▶ _What is expected_
Find "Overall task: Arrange" in the material below and restate exactly the line holding it together with every line that comes after.

+++ Information provided

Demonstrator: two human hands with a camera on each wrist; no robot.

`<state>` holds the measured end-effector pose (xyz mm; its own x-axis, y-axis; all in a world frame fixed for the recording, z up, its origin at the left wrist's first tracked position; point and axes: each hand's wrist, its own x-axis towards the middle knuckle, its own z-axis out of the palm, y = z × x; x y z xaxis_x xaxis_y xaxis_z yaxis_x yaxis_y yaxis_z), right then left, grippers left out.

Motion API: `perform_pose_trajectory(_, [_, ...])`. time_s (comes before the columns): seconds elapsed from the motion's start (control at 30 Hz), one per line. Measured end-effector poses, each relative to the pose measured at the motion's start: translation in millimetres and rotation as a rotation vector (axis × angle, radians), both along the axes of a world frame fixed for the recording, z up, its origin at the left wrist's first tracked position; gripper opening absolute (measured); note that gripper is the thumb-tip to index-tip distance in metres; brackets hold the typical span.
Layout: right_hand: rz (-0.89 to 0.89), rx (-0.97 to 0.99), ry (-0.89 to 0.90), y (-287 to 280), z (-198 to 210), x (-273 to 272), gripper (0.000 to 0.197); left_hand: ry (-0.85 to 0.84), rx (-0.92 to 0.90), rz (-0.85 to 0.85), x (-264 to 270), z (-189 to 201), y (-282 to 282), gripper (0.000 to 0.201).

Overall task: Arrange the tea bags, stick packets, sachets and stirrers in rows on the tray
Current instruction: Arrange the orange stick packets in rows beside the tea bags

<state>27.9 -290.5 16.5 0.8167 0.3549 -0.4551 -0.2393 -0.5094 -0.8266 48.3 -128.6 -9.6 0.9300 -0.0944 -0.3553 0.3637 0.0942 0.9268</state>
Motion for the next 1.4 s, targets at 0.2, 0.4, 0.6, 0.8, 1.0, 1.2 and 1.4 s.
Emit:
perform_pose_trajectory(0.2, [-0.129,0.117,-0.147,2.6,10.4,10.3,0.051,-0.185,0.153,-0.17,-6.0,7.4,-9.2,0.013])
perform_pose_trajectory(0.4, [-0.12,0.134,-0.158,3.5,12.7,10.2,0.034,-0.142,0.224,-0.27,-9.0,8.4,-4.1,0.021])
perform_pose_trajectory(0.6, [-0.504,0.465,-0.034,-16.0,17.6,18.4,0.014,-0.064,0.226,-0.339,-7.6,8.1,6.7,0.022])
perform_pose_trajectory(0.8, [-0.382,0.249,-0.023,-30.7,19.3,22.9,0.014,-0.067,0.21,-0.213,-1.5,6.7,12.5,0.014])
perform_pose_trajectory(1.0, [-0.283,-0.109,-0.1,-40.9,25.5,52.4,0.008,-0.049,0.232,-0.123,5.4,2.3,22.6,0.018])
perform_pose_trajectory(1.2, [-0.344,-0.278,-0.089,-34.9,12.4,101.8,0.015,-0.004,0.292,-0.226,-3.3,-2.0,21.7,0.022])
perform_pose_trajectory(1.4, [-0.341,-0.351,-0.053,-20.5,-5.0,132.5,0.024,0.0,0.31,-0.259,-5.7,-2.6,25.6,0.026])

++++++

▶ _Written answer_
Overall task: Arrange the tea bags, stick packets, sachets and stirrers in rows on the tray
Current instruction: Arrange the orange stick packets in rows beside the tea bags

<state>27.9 -290.5 16.5 0.8167 0.3549 -0.4551 -0.2393 -0.5094 -0.8266 48.3 -128.6 -9.6 0.9300 -0.0944 -0.3553 0.3637 0.0942 0.9268</state>
Motion for the next 1.4 s, targets at 0.2, 0.4, 0.6, 0.8, 1.0, 1.2 and 1.4 s.
Emit:
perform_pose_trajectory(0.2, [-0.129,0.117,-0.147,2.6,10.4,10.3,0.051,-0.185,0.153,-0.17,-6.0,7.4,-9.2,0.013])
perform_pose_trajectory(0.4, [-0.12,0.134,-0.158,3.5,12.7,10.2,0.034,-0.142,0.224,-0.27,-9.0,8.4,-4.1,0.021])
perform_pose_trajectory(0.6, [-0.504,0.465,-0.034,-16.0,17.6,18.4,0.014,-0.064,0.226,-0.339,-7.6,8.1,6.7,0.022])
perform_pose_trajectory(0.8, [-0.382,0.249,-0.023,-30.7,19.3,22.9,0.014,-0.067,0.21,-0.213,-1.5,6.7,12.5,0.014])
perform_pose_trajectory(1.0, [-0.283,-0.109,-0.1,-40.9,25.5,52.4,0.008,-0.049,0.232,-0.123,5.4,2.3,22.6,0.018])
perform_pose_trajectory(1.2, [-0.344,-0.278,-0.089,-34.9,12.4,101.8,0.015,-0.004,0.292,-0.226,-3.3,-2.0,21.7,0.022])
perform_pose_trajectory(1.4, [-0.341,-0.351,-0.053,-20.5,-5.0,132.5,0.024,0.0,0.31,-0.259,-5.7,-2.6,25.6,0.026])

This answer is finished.